#### About this task:
Every line of the material has to be retyped exactly.

── Data section

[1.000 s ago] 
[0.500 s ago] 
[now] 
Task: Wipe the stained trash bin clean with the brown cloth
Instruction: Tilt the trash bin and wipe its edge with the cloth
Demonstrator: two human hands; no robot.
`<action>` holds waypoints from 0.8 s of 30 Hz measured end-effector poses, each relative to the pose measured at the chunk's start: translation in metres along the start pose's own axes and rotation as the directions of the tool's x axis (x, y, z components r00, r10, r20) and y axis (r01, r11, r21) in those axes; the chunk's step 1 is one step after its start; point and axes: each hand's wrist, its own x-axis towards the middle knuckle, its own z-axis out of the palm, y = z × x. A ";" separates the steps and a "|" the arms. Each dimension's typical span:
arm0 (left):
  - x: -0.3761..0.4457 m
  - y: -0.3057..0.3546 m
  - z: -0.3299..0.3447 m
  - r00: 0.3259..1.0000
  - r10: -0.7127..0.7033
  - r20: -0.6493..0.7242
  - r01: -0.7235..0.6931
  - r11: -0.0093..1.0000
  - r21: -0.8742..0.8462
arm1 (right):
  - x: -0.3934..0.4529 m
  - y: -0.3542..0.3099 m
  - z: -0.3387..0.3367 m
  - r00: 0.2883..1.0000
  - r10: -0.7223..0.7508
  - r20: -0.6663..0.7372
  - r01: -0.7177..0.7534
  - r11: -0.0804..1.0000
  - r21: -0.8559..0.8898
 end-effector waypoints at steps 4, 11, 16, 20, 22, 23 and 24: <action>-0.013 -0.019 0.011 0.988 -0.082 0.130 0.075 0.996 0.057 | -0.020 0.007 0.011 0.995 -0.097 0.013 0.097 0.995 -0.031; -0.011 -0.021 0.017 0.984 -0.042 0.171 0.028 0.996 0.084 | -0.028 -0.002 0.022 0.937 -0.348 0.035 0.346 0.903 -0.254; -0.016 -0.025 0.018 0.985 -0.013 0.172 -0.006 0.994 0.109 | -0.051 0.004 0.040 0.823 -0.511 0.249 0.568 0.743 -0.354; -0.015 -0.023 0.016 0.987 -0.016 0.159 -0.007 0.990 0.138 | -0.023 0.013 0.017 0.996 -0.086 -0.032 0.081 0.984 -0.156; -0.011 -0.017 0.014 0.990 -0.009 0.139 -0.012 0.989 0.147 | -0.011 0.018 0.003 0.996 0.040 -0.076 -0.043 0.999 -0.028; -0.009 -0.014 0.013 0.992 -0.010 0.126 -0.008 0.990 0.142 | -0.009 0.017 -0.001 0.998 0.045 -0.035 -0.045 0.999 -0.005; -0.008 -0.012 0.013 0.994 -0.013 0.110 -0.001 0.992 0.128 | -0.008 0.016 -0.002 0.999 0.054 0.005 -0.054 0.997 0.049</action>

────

#### Answer box:
[1.000 s ago] 
[0.500 s ago] 
[now] 
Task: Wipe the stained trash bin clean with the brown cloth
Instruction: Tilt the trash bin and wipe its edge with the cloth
Demonstrator: two human hands; no robot.
`<action>` holds waypoints from 0.8 s of 30 Hz measured end-effector poses, each relative to the pose measured at the chunk's start: translation in metres along the start pose's own axes and rotation as the directions of the tool's x axis (x, y, z components r00, r10, r20) and y axis (r01, r11, r21) in those axes; the chunk's step 1 is one step after its start; point and axes: each hand's wrist, its own x-axis towards the middle knuckle, its own z-axis out of the palm, y = z × x. A ";" separates the steps and a "|" the arms. Each dimension's typical span:
arm0 (left):
  - x: -0.3761..0.4457 m
  - y: -0.3057..0.3546 m
  - z: -0.3299..0.3447 m
  - r00: 0.3259..1.0000
  - r10: -0.7127..0.7033
  - r20: -0.6493..0.7242
  - r01: -0.7235..0.6931
  - r11: -0.0093..1.0000
  - r21: -0.8742..0.8462
arm1 (right):
  - x: -0.3934..0.4529 m
  - y: -0.3542..0.3099 m
  - z: -0.3387..0.3367 m
  - r00: 0.2883..1.0000
  - r10: -0.7223..0.7508
  - r20: -0.6663..0.7372
  - r01: -0.7177..0.7534
  - r11: -0.0804..1.0000
  - r21: -0.8559..0.8898
 end-effector waypoints at steps 4, 11, 16, 20, 22, 23 and 24: <action>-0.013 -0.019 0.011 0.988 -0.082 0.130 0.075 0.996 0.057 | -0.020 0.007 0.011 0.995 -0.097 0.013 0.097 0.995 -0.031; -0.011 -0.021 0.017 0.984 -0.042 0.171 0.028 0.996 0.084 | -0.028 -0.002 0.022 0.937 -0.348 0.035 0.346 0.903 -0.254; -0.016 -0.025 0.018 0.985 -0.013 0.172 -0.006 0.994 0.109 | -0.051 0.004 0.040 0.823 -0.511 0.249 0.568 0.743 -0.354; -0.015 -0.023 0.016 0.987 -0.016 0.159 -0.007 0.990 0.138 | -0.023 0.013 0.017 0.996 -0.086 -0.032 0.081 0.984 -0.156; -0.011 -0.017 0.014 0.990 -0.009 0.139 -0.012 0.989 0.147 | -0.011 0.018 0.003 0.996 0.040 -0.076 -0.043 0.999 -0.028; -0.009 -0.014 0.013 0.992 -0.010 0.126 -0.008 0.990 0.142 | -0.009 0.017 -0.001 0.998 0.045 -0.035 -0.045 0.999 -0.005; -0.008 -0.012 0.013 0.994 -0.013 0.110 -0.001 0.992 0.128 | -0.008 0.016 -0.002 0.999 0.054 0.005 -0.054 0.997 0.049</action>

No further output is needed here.